*WORK ITEM:* Below are records to be repeated in full. Give them exactly.

MATERIAL PROVIDED Block Start

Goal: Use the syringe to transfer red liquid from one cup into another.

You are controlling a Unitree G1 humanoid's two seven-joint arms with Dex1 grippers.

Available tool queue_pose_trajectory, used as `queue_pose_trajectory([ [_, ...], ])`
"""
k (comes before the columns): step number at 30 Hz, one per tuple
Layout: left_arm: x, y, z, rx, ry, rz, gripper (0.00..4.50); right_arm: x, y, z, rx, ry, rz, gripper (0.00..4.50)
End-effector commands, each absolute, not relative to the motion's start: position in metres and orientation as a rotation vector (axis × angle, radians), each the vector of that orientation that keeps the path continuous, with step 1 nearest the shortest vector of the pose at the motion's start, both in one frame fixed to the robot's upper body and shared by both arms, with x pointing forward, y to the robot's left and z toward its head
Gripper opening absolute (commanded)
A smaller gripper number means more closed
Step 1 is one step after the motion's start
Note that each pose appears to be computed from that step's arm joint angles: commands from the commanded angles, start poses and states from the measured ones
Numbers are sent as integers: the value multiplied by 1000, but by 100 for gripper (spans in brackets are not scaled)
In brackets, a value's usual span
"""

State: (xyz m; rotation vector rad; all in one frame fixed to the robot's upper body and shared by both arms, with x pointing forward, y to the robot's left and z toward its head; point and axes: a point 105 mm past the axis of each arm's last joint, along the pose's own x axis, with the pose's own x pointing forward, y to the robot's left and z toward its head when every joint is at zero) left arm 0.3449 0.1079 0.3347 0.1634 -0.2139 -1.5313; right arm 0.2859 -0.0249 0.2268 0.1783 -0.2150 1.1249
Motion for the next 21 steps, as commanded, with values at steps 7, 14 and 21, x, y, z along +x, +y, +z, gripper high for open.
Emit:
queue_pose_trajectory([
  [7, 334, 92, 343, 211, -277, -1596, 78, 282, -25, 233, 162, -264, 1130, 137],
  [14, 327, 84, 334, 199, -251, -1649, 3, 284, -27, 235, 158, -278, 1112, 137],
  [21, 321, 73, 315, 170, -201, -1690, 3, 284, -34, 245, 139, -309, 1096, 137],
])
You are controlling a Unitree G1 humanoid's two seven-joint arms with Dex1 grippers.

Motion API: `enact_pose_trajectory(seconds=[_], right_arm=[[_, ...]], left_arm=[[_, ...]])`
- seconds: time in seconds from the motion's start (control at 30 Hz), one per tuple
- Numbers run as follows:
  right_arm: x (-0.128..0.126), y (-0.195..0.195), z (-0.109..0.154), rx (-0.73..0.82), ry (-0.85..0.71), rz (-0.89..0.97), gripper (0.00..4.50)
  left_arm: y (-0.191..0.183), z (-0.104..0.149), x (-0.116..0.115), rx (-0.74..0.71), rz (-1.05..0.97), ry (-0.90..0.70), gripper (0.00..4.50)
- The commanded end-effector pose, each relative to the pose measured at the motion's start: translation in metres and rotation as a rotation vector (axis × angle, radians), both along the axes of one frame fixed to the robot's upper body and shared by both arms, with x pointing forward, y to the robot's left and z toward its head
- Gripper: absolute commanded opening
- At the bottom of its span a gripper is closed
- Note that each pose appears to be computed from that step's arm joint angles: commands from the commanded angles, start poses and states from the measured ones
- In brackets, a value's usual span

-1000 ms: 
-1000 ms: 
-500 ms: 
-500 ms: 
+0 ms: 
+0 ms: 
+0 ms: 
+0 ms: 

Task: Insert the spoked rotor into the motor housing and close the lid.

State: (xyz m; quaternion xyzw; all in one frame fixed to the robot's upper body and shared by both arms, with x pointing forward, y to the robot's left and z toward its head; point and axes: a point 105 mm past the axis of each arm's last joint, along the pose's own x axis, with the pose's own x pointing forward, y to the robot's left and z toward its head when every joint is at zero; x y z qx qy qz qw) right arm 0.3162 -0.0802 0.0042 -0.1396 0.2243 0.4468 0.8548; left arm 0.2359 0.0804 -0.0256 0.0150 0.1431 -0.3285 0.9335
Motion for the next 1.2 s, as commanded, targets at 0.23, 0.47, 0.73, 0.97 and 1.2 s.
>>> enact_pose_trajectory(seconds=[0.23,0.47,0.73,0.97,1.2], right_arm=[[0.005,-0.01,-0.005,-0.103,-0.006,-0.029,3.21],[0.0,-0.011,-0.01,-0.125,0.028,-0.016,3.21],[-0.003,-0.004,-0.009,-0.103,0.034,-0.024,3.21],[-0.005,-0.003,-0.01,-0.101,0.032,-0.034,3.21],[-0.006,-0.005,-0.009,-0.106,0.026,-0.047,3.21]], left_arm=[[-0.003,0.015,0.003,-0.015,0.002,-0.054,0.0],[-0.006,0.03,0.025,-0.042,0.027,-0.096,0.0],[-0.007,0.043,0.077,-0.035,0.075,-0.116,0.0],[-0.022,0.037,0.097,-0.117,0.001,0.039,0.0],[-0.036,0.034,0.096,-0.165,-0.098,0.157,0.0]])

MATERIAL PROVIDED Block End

*ANSWER SECTION:*
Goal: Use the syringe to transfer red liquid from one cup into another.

You are controlling a Unitree G1 humanoid's two seven-joint arms with Dex1 grippers.

Available tool queue_pose_trajectory, used as `queue_pose_trajectory([ [_, ...], ])`
"""
k (comes before the columns): step number at 30 Hz, one per tuple
Layout: left_arm: x, y, z, rx, ry, rz, gripper (0.00..4.50); right_arm: x, y, z, rx, ry, rz, gripper (0.00..4.50)
End-effector commands, each absolute, not relative to the motion's start: position in metres and orientation as a rotation vector (axis × angle, radians), each the vector of that orientation that keeps the path continuous, with step 1 nearest the shortest vector of the pose at the motion's start, both in one frame fixed to the robot's upper body and shared by both arms, with x pointing forward, y to the robot's left and z toward its head
Gripper opening absolute (commanded)
A smaller gripper number means more closed
Step 1 is one step after the motion's start
Note that each pose appears to be computed from that step's arm joint angles: commands from the commanded angles, start poses and states from the measured ones
Numbers are sent as integers: the value multiplied by 1000, but by 100 for gripper (spans in brackets are not scaled)
In brackets, a value's usual span
"""

State: (xyz m; rotation vector rad; all in one frame fixed to the robot's upper body and shared by both arms, with x pointing forward, y to the robot's left and z toward its head; point and axes: a point 105 mm past the axis of each arm's last joint, along the pose's own x axis, with the pose's own x pointing forward, y to the robot's left and z toward its head when every joint is at zero) left arm 0.3449 0.1079 0.3347 0.1634 -0.2139 -1.5313; right arm 0.2859 -0.0249 0.2268 0.1783 -0.2150 1.1249
Motion for the next 21 steps, as commanded, with values at steps 7, 14 and 21, x, y, z along +x, +y, +z, gripper high for open.
Emit:
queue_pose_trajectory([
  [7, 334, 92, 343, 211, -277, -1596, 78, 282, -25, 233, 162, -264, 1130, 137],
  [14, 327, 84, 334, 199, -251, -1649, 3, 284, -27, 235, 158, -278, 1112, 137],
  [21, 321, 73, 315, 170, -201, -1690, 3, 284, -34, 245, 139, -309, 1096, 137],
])
You are controlling a Unitree G1 humanoid's two seven-joint arms with Dex1 grippers.

Motion API: `enact_pose_trajectory(seconds=[_], right_arm=[[_, ...]], left_arm=[[_, ...]])`
- seconds: time in seconds from the motion's start (control at 30 Hz), one per tuple
- Numbers run as follows:
  right_arm: x (-0.128..0.126), y (-0.195..0.195), z (-0.109..0.154), rx (-0.73..0.82), ry (-0.85..0.71), rz (-0.89..0.97), gripper (0.00..4.50)
  left_arm: y (-0.191..0.183), z (-0.104..0.149), x (-0.116..0.115), rx (-0.74..0.71), rz (-1.05..0.97), ry (-0.90..0.70), gripper (0.00..4.50)
- The commanded end-effector pose, each relative to the pose measured at the motion's start: translation in metres and rotation as a rotation vector (axis × angle, radians), both along the axes of one frame fixed to the robot's upper body and shared by both arms, with x pointing forward, y to the robot's left and z toward its head
- Gripper: absolute commanded opening
- At the bottom of its span a gripper is closed
- Note that each pose appears to be computed from that step's arm joint angles: commands from the commanded angles, start poses and states from the measured ones
- In brackets, a value's usual span

-1000 ms: 
-1000 ms: 
-500 ms: 
-500 ms: 
+0 ms: 
+0 ms: 
+0 ms: 
+0 ms: 

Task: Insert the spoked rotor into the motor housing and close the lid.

State: (xyz m; quaternion xyzw; all in one frame fixed to the robot's upper body and shared by both arms, with x pointing forward, y to the robot's left and z toward its head; point and axes: a point 105 mm past the axis of each arm's last joint, along the pose's own x axis, with the pose's own x pointing forward, y to the robot's left and z toward its head when every joint is at zero; x y z qx qy qz qw) right arm 0.3162 -0.0802 0.0042 -0.1396 0.2243 0.4468 0.8548; left arm 0.2359 0.0804 -0.0256 0.0150 0.1431 -0.3285 0.9335
Motion for the next 1.2 s, as commanded, targets at 0.23, 0.47, 0.73, 0.97 and 1.2 s.
>>> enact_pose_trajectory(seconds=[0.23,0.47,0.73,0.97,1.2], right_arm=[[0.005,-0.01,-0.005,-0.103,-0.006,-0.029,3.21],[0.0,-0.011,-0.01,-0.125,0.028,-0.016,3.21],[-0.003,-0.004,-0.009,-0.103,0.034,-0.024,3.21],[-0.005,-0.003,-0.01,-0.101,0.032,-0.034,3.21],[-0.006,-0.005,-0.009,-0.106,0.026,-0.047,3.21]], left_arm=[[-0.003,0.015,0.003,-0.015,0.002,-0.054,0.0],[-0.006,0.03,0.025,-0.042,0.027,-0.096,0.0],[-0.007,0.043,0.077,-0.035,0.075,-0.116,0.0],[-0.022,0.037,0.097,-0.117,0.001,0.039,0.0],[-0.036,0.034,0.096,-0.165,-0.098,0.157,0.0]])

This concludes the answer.